## WORK TO COMPLETE
Lines holding the string "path" are the ones to copy; find them all in the data.

## Source data
····················
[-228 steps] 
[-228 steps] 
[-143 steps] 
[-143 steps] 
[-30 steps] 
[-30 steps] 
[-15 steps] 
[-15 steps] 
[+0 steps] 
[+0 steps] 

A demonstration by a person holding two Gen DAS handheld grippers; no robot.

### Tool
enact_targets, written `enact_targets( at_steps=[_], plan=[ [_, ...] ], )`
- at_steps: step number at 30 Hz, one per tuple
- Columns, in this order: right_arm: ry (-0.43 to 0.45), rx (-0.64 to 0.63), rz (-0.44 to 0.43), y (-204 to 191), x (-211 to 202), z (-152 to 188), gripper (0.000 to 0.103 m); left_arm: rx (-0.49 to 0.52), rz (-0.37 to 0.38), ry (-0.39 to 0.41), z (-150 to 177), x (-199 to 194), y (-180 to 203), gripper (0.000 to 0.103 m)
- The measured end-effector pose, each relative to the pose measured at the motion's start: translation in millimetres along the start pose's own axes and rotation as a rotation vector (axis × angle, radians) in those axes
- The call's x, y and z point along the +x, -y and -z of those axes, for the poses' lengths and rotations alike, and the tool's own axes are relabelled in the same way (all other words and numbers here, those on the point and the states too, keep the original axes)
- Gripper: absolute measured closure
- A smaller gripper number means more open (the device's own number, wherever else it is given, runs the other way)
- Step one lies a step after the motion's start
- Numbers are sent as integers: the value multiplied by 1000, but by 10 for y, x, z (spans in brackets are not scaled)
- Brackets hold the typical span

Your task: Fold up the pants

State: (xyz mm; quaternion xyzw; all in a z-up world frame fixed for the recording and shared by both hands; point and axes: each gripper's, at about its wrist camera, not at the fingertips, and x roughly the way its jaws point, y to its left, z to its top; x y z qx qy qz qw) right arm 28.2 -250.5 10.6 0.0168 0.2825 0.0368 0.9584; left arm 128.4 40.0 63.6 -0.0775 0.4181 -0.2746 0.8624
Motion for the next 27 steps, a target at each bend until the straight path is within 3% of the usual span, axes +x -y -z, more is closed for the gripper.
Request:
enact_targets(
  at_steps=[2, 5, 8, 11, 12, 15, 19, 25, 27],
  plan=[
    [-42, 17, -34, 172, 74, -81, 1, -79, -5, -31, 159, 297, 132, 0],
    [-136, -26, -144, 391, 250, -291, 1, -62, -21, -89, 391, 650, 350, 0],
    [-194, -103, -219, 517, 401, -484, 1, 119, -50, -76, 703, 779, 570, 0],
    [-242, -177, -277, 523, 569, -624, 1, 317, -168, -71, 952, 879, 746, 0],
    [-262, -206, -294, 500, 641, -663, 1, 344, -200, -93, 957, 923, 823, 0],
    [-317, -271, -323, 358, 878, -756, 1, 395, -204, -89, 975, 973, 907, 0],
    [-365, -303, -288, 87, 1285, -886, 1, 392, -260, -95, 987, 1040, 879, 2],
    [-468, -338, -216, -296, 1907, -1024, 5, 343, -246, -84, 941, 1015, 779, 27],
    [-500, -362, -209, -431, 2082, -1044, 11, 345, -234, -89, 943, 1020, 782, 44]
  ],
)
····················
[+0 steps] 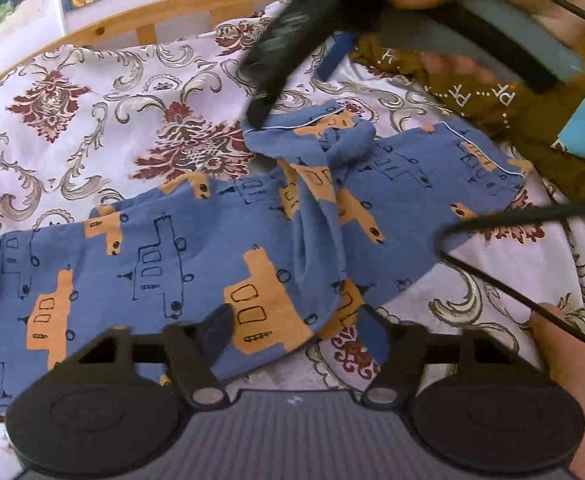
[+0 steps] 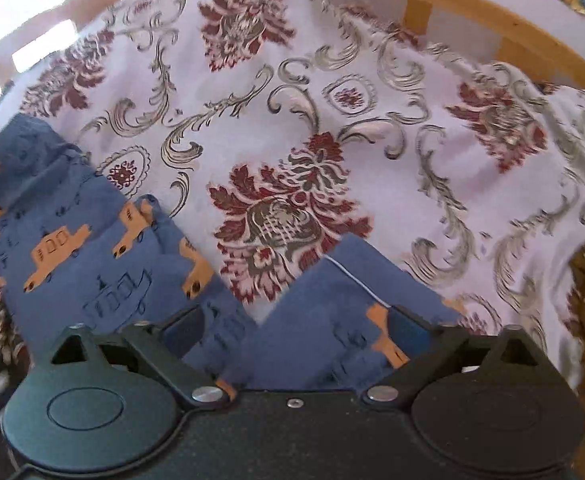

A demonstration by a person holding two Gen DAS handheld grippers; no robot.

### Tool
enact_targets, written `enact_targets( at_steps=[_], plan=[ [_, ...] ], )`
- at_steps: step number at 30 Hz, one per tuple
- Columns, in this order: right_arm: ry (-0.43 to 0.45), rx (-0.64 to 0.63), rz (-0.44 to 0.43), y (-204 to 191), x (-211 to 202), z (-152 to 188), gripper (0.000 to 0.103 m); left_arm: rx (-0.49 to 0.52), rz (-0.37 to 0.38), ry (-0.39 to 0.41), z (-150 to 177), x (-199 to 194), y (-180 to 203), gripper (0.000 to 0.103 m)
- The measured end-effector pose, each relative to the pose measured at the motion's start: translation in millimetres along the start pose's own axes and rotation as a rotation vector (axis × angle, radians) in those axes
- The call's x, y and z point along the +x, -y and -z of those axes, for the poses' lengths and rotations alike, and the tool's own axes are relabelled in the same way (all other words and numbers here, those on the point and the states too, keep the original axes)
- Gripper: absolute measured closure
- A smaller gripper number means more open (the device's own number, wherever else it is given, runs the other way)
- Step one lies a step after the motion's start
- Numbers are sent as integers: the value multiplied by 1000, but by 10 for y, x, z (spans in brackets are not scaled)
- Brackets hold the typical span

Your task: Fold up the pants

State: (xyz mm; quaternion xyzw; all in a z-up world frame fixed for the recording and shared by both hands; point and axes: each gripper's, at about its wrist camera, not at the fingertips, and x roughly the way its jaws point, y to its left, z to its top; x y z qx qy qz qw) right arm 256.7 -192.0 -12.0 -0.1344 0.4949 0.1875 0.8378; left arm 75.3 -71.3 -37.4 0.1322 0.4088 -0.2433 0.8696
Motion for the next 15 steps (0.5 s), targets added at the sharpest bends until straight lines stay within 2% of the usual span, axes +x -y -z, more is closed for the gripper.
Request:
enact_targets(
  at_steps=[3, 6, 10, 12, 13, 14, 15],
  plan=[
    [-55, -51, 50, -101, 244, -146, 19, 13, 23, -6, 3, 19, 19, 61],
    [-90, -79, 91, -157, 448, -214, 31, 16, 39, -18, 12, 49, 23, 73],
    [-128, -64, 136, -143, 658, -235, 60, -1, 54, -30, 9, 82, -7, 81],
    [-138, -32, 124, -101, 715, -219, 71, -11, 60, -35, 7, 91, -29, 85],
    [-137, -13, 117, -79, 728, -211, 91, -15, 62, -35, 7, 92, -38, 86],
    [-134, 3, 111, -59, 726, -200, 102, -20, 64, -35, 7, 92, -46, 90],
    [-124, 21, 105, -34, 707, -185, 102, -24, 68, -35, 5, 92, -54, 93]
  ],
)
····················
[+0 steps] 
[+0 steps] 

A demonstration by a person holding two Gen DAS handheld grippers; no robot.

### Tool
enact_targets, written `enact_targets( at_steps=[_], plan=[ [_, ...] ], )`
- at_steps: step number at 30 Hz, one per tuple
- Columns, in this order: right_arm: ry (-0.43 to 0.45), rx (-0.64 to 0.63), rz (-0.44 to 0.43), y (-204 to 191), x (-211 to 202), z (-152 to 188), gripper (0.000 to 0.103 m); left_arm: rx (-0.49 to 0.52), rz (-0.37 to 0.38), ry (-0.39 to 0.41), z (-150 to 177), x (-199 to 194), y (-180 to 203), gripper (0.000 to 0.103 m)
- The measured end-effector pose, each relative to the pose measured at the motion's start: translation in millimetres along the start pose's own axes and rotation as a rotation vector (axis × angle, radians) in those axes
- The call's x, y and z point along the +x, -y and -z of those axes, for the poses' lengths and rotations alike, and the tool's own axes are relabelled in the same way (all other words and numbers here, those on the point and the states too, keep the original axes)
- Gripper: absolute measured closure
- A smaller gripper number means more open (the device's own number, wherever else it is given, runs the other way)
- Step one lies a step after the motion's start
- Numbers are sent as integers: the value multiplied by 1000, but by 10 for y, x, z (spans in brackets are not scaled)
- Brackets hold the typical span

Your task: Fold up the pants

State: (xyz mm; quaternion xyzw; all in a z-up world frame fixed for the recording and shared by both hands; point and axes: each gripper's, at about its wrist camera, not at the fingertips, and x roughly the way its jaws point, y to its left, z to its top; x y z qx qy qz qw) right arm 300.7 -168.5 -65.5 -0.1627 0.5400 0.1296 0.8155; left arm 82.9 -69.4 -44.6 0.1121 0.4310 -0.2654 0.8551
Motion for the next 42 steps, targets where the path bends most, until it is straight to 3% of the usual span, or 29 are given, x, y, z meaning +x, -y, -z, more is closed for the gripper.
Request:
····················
## YOUR SOLUTION
Motion for the next 27 steps, a target at each bend until the straight path is within 3% of the usual span, axes +x -y -z, more is closed for the gripper.
Motion for the next 42 steps, targets where the path bends most, until it is straight to 3% of the usual span, or 29 are given, x, y, z meaning +x, -y, -z, more is closed for the gripper.

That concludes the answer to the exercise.